**YOUR OBJECTIVE**
Repeat the listing below exactly as given.

**SUPPLIED DATA**
____________________
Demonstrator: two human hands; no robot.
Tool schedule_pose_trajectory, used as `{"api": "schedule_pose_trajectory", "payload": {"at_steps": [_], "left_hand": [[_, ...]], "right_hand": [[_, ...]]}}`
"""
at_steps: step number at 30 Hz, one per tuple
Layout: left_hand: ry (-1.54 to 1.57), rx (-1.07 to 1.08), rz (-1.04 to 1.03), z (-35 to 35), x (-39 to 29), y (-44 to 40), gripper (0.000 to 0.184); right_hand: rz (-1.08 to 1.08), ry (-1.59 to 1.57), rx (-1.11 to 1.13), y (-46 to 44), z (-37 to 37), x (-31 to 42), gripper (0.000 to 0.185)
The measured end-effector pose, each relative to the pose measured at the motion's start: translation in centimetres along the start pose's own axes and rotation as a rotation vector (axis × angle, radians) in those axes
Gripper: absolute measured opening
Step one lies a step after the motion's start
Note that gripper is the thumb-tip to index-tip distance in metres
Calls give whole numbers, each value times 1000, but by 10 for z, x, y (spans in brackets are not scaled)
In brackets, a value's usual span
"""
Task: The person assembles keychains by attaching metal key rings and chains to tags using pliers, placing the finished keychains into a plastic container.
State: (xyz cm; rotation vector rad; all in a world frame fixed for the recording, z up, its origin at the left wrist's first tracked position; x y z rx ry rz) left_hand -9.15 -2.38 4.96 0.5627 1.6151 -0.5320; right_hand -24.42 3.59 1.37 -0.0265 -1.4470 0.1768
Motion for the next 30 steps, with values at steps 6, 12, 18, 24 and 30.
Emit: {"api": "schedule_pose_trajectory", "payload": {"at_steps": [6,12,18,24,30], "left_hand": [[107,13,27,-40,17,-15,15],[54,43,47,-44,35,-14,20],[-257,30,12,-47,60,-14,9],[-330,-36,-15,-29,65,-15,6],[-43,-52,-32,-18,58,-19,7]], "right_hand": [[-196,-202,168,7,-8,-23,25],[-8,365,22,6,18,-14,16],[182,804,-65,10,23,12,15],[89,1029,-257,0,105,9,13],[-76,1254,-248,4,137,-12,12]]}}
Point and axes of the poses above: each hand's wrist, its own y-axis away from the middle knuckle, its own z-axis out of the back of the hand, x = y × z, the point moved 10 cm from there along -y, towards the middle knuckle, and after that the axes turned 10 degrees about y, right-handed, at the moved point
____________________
**TASK RESPONSE**
Demonstrator: two human hands; no robot.
Tool schedule_pose_trajectory, used as `{"api": "schedule_pose_trajectory", "payload": {"at_steps": [_], "left_hand": [[_, ...]], "right_hand": [[_, ...]]}}`
"""
at_steps: step number at 30 Hz, one per tuple
Layout: left_hand: ry (-1.54 to 1.57), rx (-1.07 to 1.08), rz (-1.04 to 1.03), z (-35 to 35), x (-39 to 29), y (-44 to 40), gripper (0.000 to 0.184); right_hand: rz (-1.08 to 1.08), ry (-1.59 to 1.57), rx (-1.11 to 1.13), y (-46 to 44), z (-37 to 37), x (-31 to 42), gripper (0.000 to 0.185)
The measured end-effector pose, each relative to the pose measured at the motion's start: translation in centimetres along the start pose's own axes and rotation as a rotation vector (axis × angle, radians) in those axes
Gripper: absolute measured opening
Step one lies a step after the motion's start
Note that gripper is the thumb-tip to index-tip distance in metres
Calls give whole numbers, each value times 1000, but by 10 for z, x, y (spans in brackets are not scaled)
In brackets, a value's usual span
"""
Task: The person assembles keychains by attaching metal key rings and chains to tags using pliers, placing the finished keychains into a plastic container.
State: (xyz cm; rotation vector rad; all in a world frame fixed for the recording, z up, its origin at the left wrist's first tracked position; x y z rx ry rz) left_hand -9.15 -2.38 4.96 0.5627 1.6151 -0.5320; right_hand -24.42 3.59 1.37 -0.0265 -1.4470 0.1768
Motion for the next 30 steps, with values at steps 6, 12, 18, 24 and 30.
Emit: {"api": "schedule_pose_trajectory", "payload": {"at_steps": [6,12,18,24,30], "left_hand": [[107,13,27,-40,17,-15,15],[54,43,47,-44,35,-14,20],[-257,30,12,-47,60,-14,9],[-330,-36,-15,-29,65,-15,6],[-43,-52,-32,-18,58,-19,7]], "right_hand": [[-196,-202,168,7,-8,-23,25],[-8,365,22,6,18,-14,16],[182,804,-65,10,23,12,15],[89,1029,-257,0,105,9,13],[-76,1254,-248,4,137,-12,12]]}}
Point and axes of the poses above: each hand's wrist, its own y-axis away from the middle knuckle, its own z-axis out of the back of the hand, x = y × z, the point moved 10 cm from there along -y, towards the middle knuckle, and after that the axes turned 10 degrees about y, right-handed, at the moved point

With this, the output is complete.